WHAT THE TASK REQUIRES - Please repeat the lines below, exactly and only, from the one that holds "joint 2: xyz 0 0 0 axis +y" through the one that holds "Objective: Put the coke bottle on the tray".

——————————

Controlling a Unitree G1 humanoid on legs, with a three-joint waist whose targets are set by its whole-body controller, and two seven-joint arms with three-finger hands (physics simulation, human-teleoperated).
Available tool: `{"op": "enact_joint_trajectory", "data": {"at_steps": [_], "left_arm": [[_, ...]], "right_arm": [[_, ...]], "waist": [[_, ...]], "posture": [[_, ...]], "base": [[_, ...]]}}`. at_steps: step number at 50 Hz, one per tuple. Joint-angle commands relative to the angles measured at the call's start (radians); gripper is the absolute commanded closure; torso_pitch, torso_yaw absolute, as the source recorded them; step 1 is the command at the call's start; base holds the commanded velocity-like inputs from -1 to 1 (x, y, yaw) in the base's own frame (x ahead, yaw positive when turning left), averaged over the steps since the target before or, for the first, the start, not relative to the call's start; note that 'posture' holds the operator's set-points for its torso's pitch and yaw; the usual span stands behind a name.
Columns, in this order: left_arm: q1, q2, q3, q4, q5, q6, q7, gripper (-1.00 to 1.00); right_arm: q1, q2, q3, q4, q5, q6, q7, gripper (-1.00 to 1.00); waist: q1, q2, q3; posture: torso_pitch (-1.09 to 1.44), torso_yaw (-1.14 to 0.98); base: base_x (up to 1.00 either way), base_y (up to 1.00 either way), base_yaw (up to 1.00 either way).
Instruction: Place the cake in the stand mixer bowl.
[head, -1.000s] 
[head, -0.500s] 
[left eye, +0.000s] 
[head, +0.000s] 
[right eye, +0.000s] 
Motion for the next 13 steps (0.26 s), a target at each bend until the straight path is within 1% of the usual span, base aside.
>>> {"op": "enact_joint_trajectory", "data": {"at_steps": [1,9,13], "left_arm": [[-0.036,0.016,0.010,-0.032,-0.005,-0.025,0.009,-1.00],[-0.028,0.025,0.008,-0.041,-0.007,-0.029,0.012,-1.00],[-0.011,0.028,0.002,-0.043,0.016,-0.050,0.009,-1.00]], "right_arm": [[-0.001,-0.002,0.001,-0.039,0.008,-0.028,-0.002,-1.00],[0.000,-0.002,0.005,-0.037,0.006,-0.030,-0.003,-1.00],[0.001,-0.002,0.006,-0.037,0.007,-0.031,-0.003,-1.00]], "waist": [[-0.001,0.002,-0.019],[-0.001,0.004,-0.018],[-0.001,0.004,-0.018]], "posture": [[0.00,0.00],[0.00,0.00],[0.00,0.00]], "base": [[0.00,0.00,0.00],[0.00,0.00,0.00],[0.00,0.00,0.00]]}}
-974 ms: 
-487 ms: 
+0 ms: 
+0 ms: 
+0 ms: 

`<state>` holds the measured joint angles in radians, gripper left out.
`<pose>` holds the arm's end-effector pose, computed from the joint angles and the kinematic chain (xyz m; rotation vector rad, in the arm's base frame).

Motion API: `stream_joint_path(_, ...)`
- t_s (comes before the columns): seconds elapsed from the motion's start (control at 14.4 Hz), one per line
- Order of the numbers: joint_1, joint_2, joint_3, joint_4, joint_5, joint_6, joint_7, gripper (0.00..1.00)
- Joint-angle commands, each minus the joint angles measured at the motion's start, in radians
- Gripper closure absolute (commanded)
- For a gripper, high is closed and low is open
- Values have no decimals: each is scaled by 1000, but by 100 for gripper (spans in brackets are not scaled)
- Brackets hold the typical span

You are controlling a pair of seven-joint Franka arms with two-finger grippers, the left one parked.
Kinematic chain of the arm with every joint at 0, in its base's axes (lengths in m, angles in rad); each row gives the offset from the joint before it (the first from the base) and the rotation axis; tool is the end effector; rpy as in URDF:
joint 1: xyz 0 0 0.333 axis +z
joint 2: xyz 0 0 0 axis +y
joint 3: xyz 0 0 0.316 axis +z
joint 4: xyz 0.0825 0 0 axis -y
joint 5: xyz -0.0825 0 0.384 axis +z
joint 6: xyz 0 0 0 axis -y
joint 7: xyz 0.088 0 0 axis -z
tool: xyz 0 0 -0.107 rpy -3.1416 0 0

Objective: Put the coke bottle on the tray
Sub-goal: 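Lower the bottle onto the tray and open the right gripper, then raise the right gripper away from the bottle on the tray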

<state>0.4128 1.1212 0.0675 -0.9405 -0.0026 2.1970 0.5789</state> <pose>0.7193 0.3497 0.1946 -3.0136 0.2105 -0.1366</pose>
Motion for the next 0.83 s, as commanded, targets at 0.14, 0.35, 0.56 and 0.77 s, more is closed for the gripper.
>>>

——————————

THE COMPLETED TASK -
joint 2: xyz 0 0 0 axis +y
joint 3: xyz 0 0 0.316 axis +z
joint 4: xyz 0.0825 0 0 axis -y
joint 5: xyz -0.0825 0 0.384 axis +z
joint 6: xyz 0 0 0 axis -y
joint 7: xyz 0.088 0 0 axis -z
tool: xyz 0 0 -0.107 rpy -3.1416 0 0

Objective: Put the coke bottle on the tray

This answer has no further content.